• **WORK INSTRUCTIONS**: A faithful transcription of all lines below is the expected answer.

• **PROVIDED MATERIAL**:
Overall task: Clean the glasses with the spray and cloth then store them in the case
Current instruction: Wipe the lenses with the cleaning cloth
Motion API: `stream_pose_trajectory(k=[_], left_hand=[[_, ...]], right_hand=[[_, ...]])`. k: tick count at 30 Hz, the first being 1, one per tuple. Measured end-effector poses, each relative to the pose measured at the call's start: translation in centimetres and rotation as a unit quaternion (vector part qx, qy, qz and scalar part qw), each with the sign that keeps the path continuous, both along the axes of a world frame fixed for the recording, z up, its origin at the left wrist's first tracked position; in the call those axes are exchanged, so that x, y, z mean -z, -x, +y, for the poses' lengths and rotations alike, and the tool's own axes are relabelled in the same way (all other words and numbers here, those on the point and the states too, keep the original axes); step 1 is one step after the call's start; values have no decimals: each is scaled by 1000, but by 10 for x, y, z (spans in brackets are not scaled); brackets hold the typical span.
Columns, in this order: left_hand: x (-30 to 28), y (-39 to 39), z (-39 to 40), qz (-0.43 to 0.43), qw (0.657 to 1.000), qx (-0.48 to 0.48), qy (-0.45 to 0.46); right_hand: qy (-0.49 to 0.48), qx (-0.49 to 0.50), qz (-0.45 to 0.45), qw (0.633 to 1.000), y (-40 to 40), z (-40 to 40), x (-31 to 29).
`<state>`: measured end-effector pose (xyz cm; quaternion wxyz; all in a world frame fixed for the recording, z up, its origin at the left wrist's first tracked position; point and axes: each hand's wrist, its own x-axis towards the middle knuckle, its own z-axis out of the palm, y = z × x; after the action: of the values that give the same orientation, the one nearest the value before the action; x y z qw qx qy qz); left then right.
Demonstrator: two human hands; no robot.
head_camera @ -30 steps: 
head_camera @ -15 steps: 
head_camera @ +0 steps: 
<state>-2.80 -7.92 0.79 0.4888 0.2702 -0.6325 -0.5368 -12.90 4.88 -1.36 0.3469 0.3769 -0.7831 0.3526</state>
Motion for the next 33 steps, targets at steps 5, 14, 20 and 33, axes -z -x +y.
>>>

• **WRITTEN RESPONSE**:
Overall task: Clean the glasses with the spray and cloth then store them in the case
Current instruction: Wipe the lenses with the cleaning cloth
Motion API: `stream_pose_trajectory(k=[_], left_hand=[[_, ...]], right_hand=[[_, ...]])`. k: tick count at 30 Hz, the first being 1, one per tuple. Measured end-effector poses, each relative to the pose measured at the call's start: translation in centimetres and rotation as a unit quaternion (vector part qx, qy, qz and scalar part qw), each with the sign that keeps the path continuous, both along the axes of a world frame fixed for the recording, z up, its origin at the left wrist's first tracked position; in the call those axes are exchanged, so that x, y, z mean -z, -x, +y, for the poses' lengths and rotations alike, and the tool's own axes are relabelled in the same way (all other words and numbers here, those on the point and the states too, keep the original axes); step 1 is one step after the call's start; values have no decimals: each is scaled by 1000, but by 10 for x, y, z (spans in brackets are not scaled); brackets hold the typical span.
Columns, in this order: left_hand: x (-30 to 28), y (-39 to 39), z (-39 to 40), qz (-0.43 to 0.43), qw (0.657 to 1.000), qx (-0.48 to 0.48), qy (-0.45 to 0.46); right_hand: qy (-0.49 to 0.48), qx (-0.49 to 0.50), qz (-0.45 to 0.45), qw (0.633 to 1.000), y (-40 to 40), z (-40 to 40), x (-31 to 29).
`<state>`: measured end-effector pose (xyz cm; quaternion wxyz; all in a world frame fixed for the recording, z up, its origin at the left wrist's first tracked position; point and axes: each hand's wrist, its own x-axis towards the middle knuckle, its own z-axis out of the palm, y = z × x; after the action: of the values that give the same orientation, the one nearest the value before the action; x y z qw qx qy qz); left then right.
Demonstrator: two human hands; no robot.
head_camera @ -30 steps: 
head_camera @ -15 steps: 
head_camera @ +0 steps: 
<state>-2.80 -7.92 0.79 0.4888 0.2702 -0.6325 -0.5368 -12.90 4.88 -1.36 0.3469 0.3769 -0.7831 0.3526</state>
Motion for the next 33 steps, targets at steps 5, 14, 20 and 33, axes -z -x +y.
>>>

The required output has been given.